_Task to carry out:_ Go through the entries below and say how many lines hold the word "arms". Nothing else is needed.
━━ Given data ━━
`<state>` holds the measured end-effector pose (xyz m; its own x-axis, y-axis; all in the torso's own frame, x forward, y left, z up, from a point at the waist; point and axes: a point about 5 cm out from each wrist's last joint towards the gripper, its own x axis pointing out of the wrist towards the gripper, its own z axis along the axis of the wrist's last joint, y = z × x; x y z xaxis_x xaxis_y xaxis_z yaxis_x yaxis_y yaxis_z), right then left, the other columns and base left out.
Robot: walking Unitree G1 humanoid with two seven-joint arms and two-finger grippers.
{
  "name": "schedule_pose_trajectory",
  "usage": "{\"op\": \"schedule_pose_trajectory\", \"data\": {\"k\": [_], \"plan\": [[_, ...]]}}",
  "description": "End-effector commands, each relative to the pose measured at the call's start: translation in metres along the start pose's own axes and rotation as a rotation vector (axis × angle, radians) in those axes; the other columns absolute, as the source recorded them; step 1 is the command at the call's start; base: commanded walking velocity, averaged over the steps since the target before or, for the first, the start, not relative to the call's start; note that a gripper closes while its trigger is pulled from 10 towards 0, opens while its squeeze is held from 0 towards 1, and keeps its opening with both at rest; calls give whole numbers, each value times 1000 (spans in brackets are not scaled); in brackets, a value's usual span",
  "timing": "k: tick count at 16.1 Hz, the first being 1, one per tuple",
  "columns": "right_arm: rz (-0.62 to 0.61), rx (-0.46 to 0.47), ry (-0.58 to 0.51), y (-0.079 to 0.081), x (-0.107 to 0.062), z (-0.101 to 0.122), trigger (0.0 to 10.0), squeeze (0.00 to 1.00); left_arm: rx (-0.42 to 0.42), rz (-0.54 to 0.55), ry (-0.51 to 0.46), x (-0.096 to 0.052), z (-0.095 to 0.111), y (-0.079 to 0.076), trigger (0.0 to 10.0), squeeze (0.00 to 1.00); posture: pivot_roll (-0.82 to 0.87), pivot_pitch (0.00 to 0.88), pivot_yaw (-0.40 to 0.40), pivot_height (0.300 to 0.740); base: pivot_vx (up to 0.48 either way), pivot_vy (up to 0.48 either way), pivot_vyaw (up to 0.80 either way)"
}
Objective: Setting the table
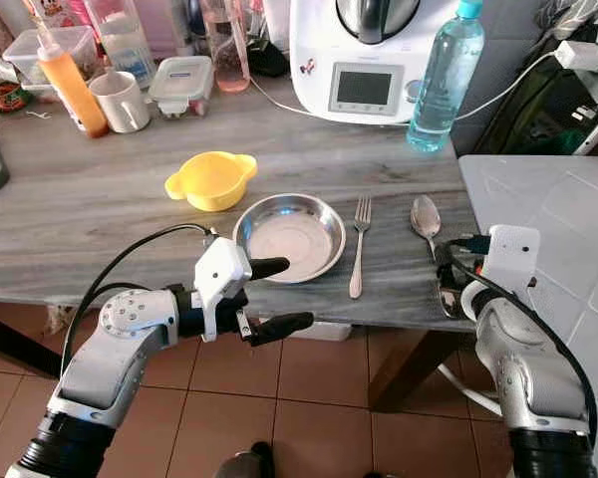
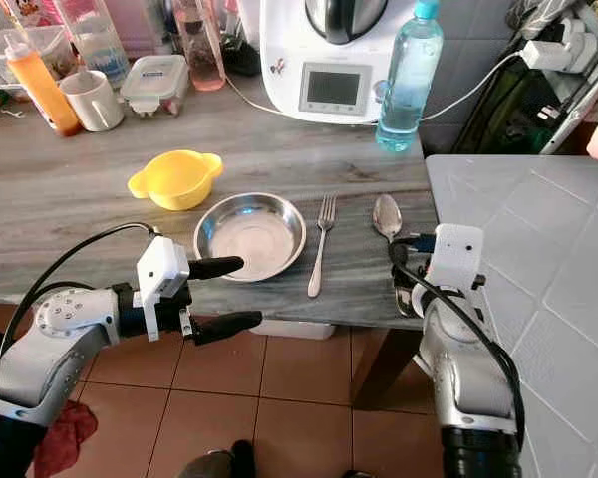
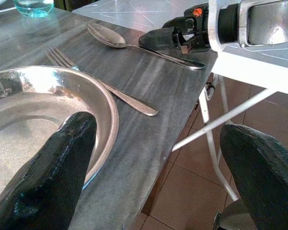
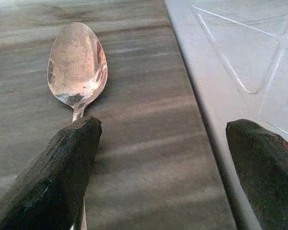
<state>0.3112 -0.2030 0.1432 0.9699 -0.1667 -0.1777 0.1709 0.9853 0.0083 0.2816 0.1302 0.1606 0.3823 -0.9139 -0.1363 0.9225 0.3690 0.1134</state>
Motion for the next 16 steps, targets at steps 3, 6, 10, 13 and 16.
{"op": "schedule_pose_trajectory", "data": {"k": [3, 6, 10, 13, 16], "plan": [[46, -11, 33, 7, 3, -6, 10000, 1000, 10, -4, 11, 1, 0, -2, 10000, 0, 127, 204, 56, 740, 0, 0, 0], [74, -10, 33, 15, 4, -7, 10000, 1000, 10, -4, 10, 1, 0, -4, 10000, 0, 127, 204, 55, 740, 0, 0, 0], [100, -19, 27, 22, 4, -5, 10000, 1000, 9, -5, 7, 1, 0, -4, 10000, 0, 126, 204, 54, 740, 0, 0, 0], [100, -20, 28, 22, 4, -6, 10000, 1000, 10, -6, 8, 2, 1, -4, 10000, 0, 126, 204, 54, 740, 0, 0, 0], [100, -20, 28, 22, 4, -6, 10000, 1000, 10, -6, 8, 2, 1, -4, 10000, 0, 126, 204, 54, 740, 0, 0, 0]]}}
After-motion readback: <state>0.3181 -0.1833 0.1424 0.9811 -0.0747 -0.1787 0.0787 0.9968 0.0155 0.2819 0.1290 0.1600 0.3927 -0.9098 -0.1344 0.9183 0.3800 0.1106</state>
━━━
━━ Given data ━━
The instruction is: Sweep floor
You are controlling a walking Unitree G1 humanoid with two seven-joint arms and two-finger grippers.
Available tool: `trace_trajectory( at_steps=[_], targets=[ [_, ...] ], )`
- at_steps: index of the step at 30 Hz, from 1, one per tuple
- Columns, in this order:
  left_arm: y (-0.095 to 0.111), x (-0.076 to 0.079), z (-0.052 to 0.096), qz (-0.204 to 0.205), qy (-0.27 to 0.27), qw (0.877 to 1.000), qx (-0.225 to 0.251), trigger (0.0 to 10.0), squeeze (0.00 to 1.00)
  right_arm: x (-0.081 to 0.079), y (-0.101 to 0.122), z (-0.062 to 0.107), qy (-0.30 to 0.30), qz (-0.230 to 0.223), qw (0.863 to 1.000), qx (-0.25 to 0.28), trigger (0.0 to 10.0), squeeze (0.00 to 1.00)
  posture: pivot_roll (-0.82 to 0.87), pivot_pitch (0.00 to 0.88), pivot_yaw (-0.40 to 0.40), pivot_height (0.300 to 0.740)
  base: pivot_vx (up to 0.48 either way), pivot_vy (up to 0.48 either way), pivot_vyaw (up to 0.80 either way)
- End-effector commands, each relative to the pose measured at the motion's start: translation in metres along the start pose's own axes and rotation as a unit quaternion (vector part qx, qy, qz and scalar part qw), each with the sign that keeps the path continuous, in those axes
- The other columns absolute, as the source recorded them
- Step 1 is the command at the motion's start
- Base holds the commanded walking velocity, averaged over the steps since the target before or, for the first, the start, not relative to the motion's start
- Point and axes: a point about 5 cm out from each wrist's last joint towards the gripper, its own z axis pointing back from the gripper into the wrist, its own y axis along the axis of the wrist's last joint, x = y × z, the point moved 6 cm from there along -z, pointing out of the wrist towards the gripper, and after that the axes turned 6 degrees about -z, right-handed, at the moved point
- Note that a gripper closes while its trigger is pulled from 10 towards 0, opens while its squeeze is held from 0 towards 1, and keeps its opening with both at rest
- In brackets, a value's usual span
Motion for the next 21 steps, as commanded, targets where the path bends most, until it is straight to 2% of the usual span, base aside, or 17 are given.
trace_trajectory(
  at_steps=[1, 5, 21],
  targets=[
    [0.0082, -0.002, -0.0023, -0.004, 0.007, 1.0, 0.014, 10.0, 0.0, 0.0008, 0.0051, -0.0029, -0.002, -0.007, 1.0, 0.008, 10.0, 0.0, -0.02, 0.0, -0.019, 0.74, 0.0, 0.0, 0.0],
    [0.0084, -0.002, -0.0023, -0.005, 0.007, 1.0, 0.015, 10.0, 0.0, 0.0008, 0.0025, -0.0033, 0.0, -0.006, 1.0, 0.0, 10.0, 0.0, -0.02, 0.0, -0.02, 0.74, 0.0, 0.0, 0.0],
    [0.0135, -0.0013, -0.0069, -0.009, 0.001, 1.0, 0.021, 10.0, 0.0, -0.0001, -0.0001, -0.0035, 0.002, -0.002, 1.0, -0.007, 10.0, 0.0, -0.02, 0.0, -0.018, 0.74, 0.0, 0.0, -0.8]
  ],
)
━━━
_Response area:_ 2